JQPL query hydrates the entity with lazy collection

I have two entities called ConfigContainer and Configs. A ConfigContainer can have multiple Configs i.e the association b/w ConfigContainer and Configs is one-to-many.

When the following code inside a method is run:

  List<ConfigContainer> doConfigContainerQuery(
      ConfigContainerType containerType) {

    TypedQuery<DbConfigContainer> query = entityManager.createQuery(
        "SELECT cc FROM " +
            ConfigContainer.class.getName() +
            " cc WHERE cc.configType = :configType", ConfigContainer.class);

    query.setParameter("configType", containerType.toString());
    return query.getResultList();
  }

I see that the Configs are also brought into memory as well even though its fetch type is lazy!

As you can see the Entity which is ConfigContainer gets hydrated with Configs which is at index = 2. Right now this is a dummy environment so the size is only 32 but in a production environment the size of Configs collection can be HUGE!

In our production environment, the above code is a hotspot and gets executed a lot of the times.
We are currently facing performance issues. We found this as one of the culprit.

We are observing this only in our other JPQL queries. Like whenever a JPQL for an entity is executed, the entity gets hydrated with lazy associations.
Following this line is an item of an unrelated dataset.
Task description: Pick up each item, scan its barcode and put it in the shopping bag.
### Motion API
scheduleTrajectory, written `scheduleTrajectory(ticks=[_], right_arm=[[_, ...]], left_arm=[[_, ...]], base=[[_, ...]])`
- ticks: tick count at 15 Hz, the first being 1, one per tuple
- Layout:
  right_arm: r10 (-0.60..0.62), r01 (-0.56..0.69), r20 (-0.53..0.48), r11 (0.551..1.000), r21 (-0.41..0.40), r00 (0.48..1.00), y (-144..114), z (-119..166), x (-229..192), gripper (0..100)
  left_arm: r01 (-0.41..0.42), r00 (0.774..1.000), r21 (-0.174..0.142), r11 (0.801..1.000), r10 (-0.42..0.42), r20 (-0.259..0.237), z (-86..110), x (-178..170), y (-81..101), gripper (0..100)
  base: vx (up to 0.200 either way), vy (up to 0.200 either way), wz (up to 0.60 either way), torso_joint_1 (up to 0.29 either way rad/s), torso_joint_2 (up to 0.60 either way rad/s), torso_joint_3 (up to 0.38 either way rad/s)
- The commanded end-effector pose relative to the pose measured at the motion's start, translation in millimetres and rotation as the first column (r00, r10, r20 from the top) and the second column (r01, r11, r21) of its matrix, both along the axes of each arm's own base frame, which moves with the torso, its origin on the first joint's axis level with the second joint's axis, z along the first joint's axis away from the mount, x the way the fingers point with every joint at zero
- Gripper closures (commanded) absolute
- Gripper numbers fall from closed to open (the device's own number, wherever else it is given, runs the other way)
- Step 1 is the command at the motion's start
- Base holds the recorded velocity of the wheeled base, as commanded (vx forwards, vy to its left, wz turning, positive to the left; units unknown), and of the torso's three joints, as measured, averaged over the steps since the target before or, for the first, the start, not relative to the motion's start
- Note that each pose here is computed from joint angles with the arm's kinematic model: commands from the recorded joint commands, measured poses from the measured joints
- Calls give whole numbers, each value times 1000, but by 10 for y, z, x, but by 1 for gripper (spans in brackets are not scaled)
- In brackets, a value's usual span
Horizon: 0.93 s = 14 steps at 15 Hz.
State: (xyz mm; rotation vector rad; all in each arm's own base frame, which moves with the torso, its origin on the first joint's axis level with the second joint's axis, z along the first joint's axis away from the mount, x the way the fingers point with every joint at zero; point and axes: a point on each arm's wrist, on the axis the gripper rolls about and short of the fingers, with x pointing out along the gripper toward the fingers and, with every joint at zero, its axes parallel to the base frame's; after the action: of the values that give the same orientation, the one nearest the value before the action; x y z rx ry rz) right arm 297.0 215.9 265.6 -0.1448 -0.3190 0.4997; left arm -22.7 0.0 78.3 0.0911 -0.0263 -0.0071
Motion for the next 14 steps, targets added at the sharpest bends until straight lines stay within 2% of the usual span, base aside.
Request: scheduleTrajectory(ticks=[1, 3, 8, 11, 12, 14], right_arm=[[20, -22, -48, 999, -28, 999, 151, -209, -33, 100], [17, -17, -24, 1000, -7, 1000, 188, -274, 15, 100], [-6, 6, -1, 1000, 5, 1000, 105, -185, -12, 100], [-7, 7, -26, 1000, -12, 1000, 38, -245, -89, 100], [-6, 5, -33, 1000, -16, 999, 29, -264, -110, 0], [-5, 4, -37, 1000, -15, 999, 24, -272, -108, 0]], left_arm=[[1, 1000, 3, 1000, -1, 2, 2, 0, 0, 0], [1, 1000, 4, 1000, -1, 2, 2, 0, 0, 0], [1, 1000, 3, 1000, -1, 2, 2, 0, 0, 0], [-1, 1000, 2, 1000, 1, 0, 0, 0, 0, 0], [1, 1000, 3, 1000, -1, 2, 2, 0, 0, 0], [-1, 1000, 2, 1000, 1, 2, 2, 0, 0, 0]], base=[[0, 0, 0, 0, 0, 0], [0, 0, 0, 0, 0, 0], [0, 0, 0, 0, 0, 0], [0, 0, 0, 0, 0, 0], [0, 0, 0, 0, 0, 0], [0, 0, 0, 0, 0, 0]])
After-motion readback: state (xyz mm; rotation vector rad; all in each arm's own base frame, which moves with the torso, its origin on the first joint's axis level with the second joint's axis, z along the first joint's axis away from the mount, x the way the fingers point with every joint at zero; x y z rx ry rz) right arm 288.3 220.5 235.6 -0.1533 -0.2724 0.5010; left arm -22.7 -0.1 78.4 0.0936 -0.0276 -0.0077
On the contrary, there is this other scenario where the lazy association is working correctly.
The following is the EntityModel, where entity Foo is associated to ConfigContainer as many-to-one

Foo - (many-to-one) -> ConfigContainer -> (one-to-many) -> Config

When the code called Foo.getConfigsMap() it first calls configContainer and then the configContainer gets its configs.
The following is the method present in Foo.

getConfigsMaps() {
   List<Config> configs =   getConfigContainer().getImmutableConfigs();  // <-- breakpoint here.
   // some logic
}

If I debug at the above line on the getConfigContainer() part, That time configs are not loaded. See the index = 2

 hydratedState = {Object[4] @35594} {
      0 = {Long@35249} 33
      1 = "configType"
      2 = {PersistentSet@35535} Unable to evaluate the expression Method threw 'org.hibernate.LazyInitializationException' exception.
      3 = (Long@35396} 11
} 

Why is the Entity of ConfigContainer getting hydrated with the lazy collection?
Is there a way to avoid this ?

Hibernate Version: 5.4

It’s the fault of your debugger, because it calls toString() on the PersistentSet, which causes it to initialize. You can configure your debugger to use a different representation for objects that implement PersistentCollection though. See Setting up IntelliJ IDEA to contribute to Hibernate projects - Hibernate for details.

1 Like

Thanks @beikov . After incorporating the above change, when I debug now, I can see the above collection as uninitialized.

But in the logs we are seeing intermitent N calls to Configs when I fetch the ConfigContainer by type and perform getImmutableConfigs() on it.

ConfigContainer cc =. getConfigContainerByType(configType);
cc.getImmutableConfigs();

This is happening after we upgraded Hibernate version from 5.2.4.Final to 5.4.27.Final due to CVE. A pom.xml file change. We made the following changes:

We kept Hibernate-validator at 5.2.4.Final
and upgraded hibernate-core, hibernate-entitymanager, hibernate-c3p0, hibernate-ehcache, hibernate-envers to 5.4.27.Final
We kept the hibernate-jpa-2.1-api at 1.0.0.Final

Hibernate 5.2.4.Final: (Only two SQLs)

select ... from CONFIG_CONTAINER where configType=?
select ... from CONFIG where  CONFIG_CONTAINER_ID=?

Hibernate 5.4.27.Final: (N calls to Configs)

select ... from CONFIG_CONTAINER where  CONFIG_TYPE=?

select ... from CONFIG where CONFIG_ID=?
.
.
N Calls to configs
.
select ... from CONFIG where CONFIG_ID=?

These entities and few others similar to these ones are hotspots in our code and are executed numerous times. After upgradation, wee are observing slowness.

We are wondering what changed from 5.2 → 5.4 ? Any guidance would be really helpful!
Currently we are upgrading to 5.3 to check whether we the performance issuee or not.

If this can’t be answered here then I will raise a separate post.

I have no idea what your code is doing, but these kinds of queries (primary key lookup) usually happens when doing lazy initialization of an entity proxy. You can set a break point into org.hibernate.resource.jdbc.internal.EmptyStatementInspector#inspect to see what triggers the lazy initialization. Either way, if you need further help after analyzing this, please create a new topic and share code as well as logs in a way, that assumes I have never heard of your problem, as I tend to forget stuff and guessing stuff from examples your gave is really hard and time consuming.